見た目は恐ろしいですが、エソはかまぼこの原料としても有名な美味しい魚です。
エソはよく釣れる魚でもあり、鋭い歯でラインを切られてしまうので、釣り人には外道として扱われています。釣れたときは噛まれないよう取り扱いに注意しましょう。
釣りでは思わぬ危険な魚が釣れることもあります。
少しでも危険な魚の知識を持ち、怪我をしないように、安全対策をしっかり行うことを心がけましょう。

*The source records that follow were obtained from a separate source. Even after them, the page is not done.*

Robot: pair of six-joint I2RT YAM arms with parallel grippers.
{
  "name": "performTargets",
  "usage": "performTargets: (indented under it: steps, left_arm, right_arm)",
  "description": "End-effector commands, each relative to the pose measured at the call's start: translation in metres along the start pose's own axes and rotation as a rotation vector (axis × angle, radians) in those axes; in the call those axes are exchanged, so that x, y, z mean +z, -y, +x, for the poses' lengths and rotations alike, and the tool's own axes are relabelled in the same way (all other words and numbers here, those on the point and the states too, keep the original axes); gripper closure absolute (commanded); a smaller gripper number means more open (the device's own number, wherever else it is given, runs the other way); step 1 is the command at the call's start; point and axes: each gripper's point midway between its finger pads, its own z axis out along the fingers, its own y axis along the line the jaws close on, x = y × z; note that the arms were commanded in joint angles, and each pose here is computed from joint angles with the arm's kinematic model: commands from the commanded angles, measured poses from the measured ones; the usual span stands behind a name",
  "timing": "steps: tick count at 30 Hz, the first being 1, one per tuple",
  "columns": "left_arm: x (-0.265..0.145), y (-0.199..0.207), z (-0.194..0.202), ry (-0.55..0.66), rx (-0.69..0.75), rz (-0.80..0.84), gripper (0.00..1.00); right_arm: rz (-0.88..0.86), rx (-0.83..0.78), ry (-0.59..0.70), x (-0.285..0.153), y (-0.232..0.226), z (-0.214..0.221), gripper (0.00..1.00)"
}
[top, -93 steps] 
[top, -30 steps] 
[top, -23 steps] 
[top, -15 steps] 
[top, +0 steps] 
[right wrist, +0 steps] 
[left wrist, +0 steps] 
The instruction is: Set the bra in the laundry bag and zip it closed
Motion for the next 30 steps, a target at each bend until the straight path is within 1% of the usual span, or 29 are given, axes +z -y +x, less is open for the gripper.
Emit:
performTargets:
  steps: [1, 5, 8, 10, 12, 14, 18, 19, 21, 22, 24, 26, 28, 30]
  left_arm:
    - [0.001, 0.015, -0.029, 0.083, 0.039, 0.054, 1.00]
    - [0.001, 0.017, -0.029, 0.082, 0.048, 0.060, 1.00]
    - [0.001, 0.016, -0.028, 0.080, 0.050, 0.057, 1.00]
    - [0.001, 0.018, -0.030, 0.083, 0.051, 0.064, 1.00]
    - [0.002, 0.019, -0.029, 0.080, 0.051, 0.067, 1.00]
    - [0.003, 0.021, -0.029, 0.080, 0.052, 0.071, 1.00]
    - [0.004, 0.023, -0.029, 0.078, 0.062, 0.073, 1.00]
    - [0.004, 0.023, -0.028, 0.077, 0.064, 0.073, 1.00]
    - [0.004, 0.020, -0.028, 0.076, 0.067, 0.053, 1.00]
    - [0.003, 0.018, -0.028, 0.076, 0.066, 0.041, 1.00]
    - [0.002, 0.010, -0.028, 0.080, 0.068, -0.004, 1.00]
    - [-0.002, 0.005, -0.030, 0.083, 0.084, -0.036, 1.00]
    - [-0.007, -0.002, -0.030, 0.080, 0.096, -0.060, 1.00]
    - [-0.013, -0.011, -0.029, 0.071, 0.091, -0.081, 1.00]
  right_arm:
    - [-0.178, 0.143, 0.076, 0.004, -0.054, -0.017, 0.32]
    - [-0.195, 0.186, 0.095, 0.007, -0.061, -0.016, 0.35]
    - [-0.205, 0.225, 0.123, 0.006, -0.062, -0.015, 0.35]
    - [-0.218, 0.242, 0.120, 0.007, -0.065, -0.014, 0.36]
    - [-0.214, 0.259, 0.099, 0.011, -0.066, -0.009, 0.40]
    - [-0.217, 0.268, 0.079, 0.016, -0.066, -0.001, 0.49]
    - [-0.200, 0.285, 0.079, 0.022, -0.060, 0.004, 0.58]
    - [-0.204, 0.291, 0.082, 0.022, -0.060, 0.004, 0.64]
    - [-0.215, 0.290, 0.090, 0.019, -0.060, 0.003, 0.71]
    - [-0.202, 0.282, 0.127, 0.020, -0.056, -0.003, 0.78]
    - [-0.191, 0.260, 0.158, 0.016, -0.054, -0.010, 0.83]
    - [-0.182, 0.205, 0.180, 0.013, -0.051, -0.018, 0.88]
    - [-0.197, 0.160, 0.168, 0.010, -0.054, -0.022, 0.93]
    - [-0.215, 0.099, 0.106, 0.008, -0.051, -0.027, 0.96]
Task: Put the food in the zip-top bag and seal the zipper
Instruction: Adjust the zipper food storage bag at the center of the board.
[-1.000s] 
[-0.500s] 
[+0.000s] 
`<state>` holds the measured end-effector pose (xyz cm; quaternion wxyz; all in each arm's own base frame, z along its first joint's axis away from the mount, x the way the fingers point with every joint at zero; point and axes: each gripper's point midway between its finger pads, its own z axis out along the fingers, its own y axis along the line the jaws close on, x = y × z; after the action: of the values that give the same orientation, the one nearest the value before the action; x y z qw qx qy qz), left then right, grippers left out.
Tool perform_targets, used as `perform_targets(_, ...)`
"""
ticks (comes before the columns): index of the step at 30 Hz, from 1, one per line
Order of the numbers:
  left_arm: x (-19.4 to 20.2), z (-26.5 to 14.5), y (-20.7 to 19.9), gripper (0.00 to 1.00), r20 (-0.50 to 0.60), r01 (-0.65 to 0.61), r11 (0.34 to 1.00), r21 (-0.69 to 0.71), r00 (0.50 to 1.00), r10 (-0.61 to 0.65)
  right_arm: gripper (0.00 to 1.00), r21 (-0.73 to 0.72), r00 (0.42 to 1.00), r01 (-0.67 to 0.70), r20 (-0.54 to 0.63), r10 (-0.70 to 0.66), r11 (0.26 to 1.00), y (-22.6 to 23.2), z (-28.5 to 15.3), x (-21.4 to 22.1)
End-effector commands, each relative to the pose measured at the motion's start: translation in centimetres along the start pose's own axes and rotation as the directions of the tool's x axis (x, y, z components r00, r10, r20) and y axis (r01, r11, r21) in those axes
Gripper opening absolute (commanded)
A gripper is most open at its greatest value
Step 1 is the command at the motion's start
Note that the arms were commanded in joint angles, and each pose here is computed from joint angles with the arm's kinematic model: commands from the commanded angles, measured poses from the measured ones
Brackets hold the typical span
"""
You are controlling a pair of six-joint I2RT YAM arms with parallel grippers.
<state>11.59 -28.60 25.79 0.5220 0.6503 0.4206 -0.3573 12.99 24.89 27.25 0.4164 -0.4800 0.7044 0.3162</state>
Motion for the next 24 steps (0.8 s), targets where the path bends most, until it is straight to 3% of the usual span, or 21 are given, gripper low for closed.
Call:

怪我をしないために釣りに行く時は、安全に魚をつかむフィッシュグリップ、針を外すプライヤーなどを使用し、素手では触らないようにすることが必要です。
もし被害にあった場合は適切な処置、そして早めに医療機関で治療してもらうことが大切です。
最後まで、読んでいただきありがとうございました。